In his latest collection of “quasi-essays and docufictions,“Revolutionary Brain” writer and critic Harold Jaffe offers, “Possibly the hardest factor for concerned younger artists to accept is that there will always be an incommensurateness between their imaginative efforts and results. The primary obligation is to not avert your eyes: to bear witness.”

Writers, artists and activists must refute official narratives.

The artist/revolutionary creates new methods of engagement, informing the discourse with immediacy.

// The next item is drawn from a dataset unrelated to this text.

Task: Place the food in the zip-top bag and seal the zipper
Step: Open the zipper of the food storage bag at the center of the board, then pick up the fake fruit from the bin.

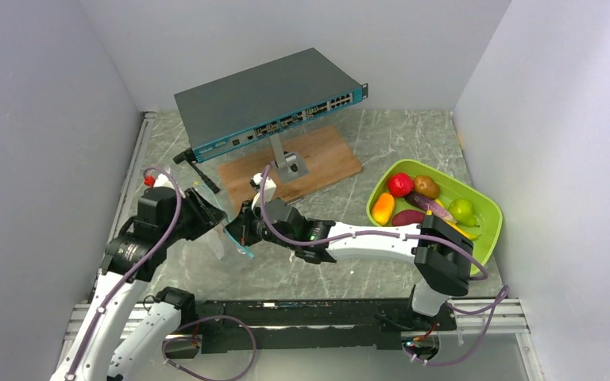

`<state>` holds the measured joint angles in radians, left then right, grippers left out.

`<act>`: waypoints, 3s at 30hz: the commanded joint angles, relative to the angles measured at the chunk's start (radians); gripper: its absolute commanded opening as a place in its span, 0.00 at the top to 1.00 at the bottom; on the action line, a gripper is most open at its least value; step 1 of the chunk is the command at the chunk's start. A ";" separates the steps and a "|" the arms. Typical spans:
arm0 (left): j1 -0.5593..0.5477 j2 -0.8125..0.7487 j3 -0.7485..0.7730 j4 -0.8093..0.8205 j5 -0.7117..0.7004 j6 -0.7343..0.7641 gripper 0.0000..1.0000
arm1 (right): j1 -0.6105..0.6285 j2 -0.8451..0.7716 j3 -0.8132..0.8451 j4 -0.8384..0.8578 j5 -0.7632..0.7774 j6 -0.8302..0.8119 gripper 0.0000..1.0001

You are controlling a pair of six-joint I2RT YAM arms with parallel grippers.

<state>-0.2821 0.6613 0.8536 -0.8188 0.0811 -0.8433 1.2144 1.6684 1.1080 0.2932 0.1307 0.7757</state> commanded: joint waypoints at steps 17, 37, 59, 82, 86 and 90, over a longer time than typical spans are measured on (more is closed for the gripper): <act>-0.004 0.023 0.000 0.016 -0.062 0.055 0.62 | 0.033 -0.042 0.051 0.030 0.050 -0.050 1.00; -0.005 -0.041 -0.040 -0.017 -0.025 0.298 1.00 | 0.037 -0.110 -0.118 -0.055 0.324 0.037 1.00; -0.005 0.115 -0.136 0.230 0.264 0.503 1.00 | -0.022 -0.247 -0.033 -0.377 0.151 -0.410 0.40; -0.043 0.052 -0.140 0.223 0.269 0.514 1.00 | -0.710 -0.584 -0.263 -0.665 0.335 -0.170 0.03; -0.045 0.053 -0.139 0.219 0.255 0.509 1.00 | -0.807 -0.589 -0.299 -0.686 0.345 -0.144 0.01; -0.047 0.042 -0.142 0.219 0.238 0.500 1.00 | -0.864 -0.584 -0.340 -0.689 0.366 -0.113 0.01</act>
<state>-0.3225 0.7158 0.7105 -0.6319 0.3389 -0.3523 0.3893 1.0897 0.8032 -0.3691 0.4660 0.6140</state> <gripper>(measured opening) 0.012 0.986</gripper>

Artists are in a unique position to engage directly with the established value system, call it into question and mobilize against it.

If a distinction between commercial and activist art no longer exists, the medium(s) an artist uses no longer need be relegated to a single surface or conversation.

Subversion happens while viewing.

Walls disintegrate and become canvas.

The canvas extends beyond the inner city, barrio, border to the wild.

Courage of the imagining mind.

Everett Collection Library of Congress March 2010

RIP Wuornos, Serial Killer

Wournos, Aileen

Final Interview

October 8, 2002

Florida State Prison, Bradford County, Florida

I was benighted amidst the yellow birch, conifer and sugar maple in the forests of the Midwest.

There I ran with the squirrels. In my child’s voice the song of the Scarlet Tanager echoed, harbinger of spring, my bared toes massaged the loam under hemlock and black oak.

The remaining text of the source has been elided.